The thermal world boasts inseparable advantages: “there is the quality of thermal water on the skin or the tissues, but also the whole technique: it is a conjunction”, estimates Thierry Dubois, head of the lobby of the sector, the National Council of thermal establishments (CNETh).

He refers the skepticism of some doctors to a lack of knowledge of hydrotherapy, believing that the therapeutic value of cures is proven by the loyalty of many patients even though they have to pay part of it.

– Real research work –

In some respects, the debate is reminiscent of that on homeopathy, the reimbursement of which ended in 2021 in the face of its lack of effectiveness. Like homeopaths, the thermal world emphasizes the low cost of the sector for Social Security: not even 0.5% of expenses.

However, contrary to homeopathy, the thermal world has undertaken and financed for twenty years a real work of scientific research, sometimes published in reference journals.

Still, these studies are rarely as conclusive as the presentation made of them. One of them, called “Thermarthrosis” and presented as one of the most conclusive, thus concludes that a spa treatment makes it possible to improve osteoarthritis of the knee. But it is questionable on several counts. It mixes baths, massages and physical exercises in water, without distinguishing which really have an effect.

Another important bias, the patients of the “control group” – those who did not benefit from a cure – are supposed to have carried out a physical activity program on their own, but the study did not check to what extent these exercises were performed.

So many biases “typical of a promotional clinical trial”, judges cardiologist Jérémy Descoux, engaged in the fight against pseudo-medicine within the Fakemed collective.

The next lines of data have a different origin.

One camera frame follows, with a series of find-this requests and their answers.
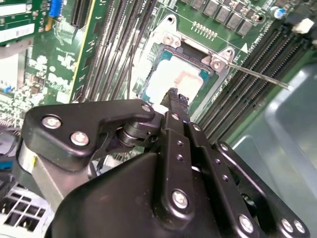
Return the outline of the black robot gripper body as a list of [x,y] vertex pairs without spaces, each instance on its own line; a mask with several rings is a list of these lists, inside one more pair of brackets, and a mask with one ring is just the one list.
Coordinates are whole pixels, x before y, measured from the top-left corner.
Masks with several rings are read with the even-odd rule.
[[154,213],[158,156],[139,155],[81,185],[59,205],[51,223],[53,238],[235,238],[207,194],[202,174],[191,172],[195,215],[171,229]]

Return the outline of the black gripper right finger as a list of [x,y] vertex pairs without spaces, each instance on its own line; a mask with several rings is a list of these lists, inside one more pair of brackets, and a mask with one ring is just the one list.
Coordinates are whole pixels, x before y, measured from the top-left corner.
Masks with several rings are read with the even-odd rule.
[[179,95],[191,143],[196,216],[183,238],[308,238],[305,223],[226,143],[210,144],[190,122],[188,98]]

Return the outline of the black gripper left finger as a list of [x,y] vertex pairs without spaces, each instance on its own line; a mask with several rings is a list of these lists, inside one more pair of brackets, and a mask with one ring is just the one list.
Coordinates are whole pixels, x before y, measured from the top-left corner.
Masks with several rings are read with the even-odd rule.
[[40,106],[22,127],[18,161],[31,174],[54,215],[81,185],[139,155],[158,156],[155,215],[188,225],[195,215],[190,141],[176,89],[156,112],[140,99]]

– One amendment eliminated –

An outside view would make it possible to decide, for example that of the High Authority for Health (HAS). Normally, this public body systematically decides whether a treatment should be reimbursed or not.

On hydrotherapy, she has never been asked. Admittedly, some deputies of the majority have recently proposed an amendment which would condition the reimbursement of cures in his opinion, but it has aroused the indignation of elected officials from different sides, from departments rich in spa towns. And the government, which interrupted Wednesday by a 49.3 the parliamentary debates on Social Security, took the opportunity to eliminate this amendment.

This is not a first: “each time the thermal actors manage, via networks of elected officials, to thwart attempts (to) reduce reimbursement”, explains sociologist Adrien Sonnet.

Because the economic interest of hydrotherapy goes well beyond the establishments alone. The resorts are very often small towns whose businesses largely depend on the influx of spa guests. It is difficult for elected officials to drop these whole sections of their constituency.

Former MP Yves Bur knows something about it. Already in 2008, he unsuccessfully proposed an amendment that would have reduced the reimbursement of cures. Its own majority, on the right, refused it.

“Suddenly, you have a lot of people attending the (parliamentary) sessions: 50, 60 elected officials who are there and impatient,” he quips.

“The reimbursement of hydrotherapy is protected by its economic and tourist impact”, he concludes, seeing it as a “lost cause” for public money.